Clonado, expresión, purificación y análisis de alérgenos de soja.

CANDREVA ANGELA; CURCIARELLO, RENATA; PETRUCCELLI, SILVANA; DOCENA, GUILLERMO HORACIO

Ciudad de Rosario, pcia. de Santa Fé - Acta de congreso VII Simposio Nacional de Biotecnología, REDBIO 2009

Congreso; REDBIO 2009 VII Simposio Nacional de Biotecnología y II Congreso Internacional; 2009

REDBIO-FAO

. Se conocen más de 16 proteínas de soja que muestran reactividad frente a inmunoglobulinas E humanas, cuya identidad como alergenos no ha sido aún demostrada. Es importante la identificación y caracterización de los alérgenos relevantes en soja para entender los mecanismos moleculares de alergia a soja, que permitan crear herramientas de diagnóstico y terapias para dicha enfermedad.
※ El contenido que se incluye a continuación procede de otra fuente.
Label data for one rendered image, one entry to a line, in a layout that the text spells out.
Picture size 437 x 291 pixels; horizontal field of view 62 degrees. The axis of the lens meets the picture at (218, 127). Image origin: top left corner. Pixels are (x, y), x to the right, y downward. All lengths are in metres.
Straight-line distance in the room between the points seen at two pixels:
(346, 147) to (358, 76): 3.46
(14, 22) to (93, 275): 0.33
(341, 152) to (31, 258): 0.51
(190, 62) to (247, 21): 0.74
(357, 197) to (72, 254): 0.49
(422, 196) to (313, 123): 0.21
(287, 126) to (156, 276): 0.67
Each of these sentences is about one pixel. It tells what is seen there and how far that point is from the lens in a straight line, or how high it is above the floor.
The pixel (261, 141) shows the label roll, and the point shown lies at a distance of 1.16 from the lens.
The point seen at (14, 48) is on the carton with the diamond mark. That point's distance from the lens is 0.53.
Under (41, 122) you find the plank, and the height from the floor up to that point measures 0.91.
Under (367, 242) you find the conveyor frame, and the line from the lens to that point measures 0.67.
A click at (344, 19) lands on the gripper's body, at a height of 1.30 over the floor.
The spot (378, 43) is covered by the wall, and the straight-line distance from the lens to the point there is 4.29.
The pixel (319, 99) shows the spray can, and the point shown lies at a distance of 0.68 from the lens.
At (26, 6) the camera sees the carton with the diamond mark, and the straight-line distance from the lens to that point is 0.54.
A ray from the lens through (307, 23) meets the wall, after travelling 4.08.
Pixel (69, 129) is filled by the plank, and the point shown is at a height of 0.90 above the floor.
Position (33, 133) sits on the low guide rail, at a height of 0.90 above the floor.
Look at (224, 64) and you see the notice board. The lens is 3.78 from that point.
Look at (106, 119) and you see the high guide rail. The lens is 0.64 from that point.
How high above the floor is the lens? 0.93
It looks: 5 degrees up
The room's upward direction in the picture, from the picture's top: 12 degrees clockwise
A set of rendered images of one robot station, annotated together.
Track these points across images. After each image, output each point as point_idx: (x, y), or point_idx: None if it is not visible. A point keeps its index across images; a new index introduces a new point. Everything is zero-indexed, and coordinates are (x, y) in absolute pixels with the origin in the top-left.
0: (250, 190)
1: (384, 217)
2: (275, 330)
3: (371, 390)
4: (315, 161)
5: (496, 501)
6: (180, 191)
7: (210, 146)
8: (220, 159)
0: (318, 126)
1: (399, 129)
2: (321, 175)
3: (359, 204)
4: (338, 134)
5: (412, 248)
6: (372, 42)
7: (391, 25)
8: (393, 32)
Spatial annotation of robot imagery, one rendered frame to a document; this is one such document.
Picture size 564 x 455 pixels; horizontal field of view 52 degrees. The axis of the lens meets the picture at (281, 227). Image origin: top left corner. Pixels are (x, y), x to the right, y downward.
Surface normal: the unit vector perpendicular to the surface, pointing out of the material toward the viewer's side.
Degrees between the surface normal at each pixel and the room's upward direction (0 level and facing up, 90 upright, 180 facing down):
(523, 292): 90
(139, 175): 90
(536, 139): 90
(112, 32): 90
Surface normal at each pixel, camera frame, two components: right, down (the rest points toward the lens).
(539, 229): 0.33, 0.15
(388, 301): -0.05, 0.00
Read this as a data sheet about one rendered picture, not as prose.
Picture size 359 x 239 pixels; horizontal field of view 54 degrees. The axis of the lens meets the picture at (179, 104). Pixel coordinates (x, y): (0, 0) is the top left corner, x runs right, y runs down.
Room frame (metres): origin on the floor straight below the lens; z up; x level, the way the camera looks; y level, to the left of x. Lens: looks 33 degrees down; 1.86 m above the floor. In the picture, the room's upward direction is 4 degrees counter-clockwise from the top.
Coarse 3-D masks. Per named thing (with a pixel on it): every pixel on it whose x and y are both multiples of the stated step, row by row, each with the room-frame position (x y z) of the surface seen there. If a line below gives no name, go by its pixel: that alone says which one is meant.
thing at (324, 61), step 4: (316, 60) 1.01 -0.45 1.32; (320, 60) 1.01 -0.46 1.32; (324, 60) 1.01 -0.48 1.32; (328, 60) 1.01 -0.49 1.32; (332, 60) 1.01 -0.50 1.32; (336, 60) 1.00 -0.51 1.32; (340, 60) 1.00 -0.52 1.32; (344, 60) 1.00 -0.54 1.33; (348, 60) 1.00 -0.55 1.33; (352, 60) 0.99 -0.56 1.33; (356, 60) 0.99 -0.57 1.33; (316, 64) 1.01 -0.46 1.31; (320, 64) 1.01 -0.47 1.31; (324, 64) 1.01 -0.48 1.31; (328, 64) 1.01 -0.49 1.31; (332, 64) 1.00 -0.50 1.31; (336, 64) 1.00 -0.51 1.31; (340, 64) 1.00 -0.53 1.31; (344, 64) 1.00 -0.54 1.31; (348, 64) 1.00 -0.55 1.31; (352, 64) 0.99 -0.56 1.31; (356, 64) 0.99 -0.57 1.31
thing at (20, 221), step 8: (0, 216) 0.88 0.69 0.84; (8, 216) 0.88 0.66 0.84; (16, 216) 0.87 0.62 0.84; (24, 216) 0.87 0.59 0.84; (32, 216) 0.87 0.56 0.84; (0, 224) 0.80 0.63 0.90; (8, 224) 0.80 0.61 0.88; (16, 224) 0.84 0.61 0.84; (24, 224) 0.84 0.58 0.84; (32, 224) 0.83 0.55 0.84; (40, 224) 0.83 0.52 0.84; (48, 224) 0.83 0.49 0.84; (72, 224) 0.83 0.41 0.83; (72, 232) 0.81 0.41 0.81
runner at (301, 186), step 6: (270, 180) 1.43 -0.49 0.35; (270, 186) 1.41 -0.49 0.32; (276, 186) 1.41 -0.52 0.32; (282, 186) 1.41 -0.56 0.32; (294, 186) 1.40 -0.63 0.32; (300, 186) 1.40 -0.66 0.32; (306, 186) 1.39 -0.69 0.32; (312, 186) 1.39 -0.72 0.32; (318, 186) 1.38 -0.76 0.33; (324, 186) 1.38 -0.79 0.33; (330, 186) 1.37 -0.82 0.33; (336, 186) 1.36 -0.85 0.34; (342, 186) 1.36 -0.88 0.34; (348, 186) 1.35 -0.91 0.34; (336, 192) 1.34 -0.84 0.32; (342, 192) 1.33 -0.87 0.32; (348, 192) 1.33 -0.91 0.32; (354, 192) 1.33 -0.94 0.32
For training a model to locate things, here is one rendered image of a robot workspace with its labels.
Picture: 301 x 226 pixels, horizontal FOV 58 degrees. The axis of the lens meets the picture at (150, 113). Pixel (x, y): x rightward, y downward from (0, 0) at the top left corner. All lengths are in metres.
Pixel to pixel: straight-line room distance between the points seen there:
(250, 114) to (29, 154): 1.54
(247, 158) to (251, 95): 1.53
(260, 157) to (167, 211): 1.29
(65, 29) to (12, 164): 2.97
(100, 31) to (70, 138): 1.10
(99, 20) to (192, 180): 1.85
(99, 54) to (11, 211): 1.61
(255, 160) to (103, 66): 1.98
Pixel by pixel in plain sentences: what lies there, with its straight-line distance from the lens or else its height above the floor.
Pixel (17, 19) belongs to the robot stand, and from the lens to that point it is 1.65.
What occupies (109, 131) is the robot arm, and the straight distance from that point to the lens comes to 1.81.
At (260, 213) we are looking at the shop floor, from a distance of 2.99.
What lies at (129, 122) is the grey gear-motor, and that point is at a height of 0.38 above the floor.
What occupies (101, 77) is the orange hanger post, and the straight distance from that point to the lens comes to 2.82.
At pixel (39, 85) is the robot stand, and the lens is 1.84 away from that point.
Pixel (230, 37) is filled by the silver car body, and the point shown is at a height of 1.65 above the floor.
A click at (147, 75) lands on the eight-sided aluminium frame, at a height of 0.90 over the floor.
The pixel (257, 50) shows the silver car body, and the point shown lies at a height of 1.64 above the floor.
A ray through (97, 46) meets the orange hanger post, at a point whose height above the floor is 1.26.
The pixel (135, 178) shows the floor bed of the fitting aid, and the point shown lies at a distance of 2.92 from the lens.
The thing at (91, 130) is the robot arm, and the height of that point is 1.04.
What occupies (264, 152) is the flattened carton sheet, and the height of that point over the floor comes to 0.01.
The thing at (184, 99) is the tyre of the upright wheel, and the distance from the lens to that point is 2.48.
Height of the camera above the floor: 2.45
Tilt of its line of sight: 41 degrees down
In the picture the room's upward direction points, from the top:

El objetivo de este trabajo fue clonar y expresar en bacterias algunos de los posibles alergenos de soja con el fin de analizar, en primera instancia, su reconocimiento por sueros de pacientes alérgicos de la población argentina. A partir de una biblioteca de cDNA de semillas inmaduras de soja se amplificaron por PCR los genes codificantes para Gly m Bd 30K (p34), Gly m Bd 28K (p28), Gly m conglicinina alfa,  deleciones de alfa y Gly m glicinina G4. Estos genes fueron clonados empleando el sistema Gateway (Invitrogen), cuyos vectores permiten la fusión a la maltose-binding protein (MBP) y a un Tag de histidinas, para facilitar la purificación de las proteínas recombinantes. Los plásmidos fueron introducidos en diferentes cepas de E. coli, optimizándose las condiciones de inducción y purificación. Se comprobó la reactividad cruzada de Gly m conglicinina alfa y sus deleciones con proteínas de leche bovina mediante Western-blots utilizando sueros policlonales  anti-leche vacuna obtenidos en cabra y conejo, y anticuerpos monoclonales específicos de caseínas bovinas. Mediante ELISA indirecto con sueros de pacientes argentinos alérgicos a soja se determinó la reactividad Ig E específica de las proteínas de soja recombinantes p34 y p28.